[Items from a data source]

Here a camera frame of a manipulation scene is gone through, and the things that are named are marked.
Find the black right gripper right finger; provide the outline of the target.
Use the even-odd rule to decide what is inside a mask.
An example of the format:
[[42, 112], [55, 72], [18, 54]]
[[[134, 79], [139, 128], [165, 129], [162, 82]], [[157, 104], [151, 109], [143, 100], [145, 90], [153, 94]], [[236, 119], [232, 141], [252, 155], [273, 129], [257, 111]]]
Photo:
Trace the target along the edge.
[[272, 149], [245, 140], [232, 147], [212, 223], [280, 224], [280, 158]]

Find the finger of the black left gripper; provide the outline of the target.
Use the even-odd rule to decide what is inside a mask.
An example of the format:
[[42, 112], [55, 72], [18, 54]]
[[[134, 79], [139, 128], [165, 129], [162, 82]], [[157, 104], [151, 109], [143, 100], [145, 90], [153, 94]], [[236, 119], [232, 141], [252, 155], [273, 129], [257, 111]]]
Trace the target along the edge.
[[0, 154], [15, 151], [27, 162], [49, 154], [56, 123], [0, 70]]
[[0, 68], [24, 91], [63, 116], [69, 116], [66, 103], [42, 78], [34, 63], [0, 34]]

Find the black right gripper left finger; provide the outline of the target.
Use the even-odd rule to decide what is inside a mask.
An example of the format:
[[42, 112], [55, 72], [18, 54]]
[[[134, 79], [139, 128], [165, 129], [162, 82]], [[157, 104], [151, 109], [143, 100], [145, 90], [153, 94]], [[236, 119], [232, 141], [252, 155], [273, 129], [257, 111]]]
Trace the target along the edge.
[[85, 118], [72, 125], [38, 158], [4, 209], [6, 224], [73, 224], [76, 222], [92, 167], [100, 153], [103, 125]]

WHAT YOU SHOULD DO
Give back all the records above exactly as they were written.

COMPLETED TASK
Here a camera frame of a manipulation scene is gone through, and the things that are named are marked.
Find the black right gripper right finger; provide the outline of the target.
Use the even-odd rule to decide what is inside a mask.
An example of the format:
[[42, 112], [55, 72], [18, 54]]
[[[134, 79], [139, 128], [165, 129], [162, 82]], [[157, 104], [151, 109], [143, 100], [145, 90], [153, 94]], [[236, 119], [232, 141], [252, 155], [273, 129], [257, 111]]]
Photo:
Trace the target along the edge.
[[272, 149], [245, 140], [232, 147], [212, 223], [280, 224], [280, 158]]

Find the finger of the black left gripper; provide the outline of the target.
Use the even-odd rule to decide what is inside a mask.
An example of the format:
[[42, 112], [55, 72], [18, 54]]
[[[134, 79], [139, 128], [165, 129], [162, 82]], [[157, 104], [151, 109], [143, 100], [145, 90], [153, 94]], [[236, 119], [232, 141], [252, 155], [273, 129], [257, 111]]]
Trace the target along the edge.
[[0, 154], [15, 151], [27, 162], [49, 154], [56, 123], [0, 70]]
[[0, 68], [24, 91], [63, 116], [69, 116], [66, 103], [42, 78], [34, 63], [0, 34]]

Find the black right gripper left finger; provide the outline of the target.
Use the even-odd rule to decide what is inside a mask.
An example of the format:
[[42, 112], [55, 72], [18, 54]]
[[[134, 79], [139, 128], [165, 129], [162, 82]], [[157, 104], [151, 109], [143, 100], [145, 90], [153, 94]], [[236, 119], [232, 141], [252, 155], [273, 129], [257, 111]]]
Trace the target along the edge.
[[85, 118], [72, 125], [38, 158], [4, 209], [6, 224], [73, 224], [76, 222], [92, 167], [100, 153], [103, 125]]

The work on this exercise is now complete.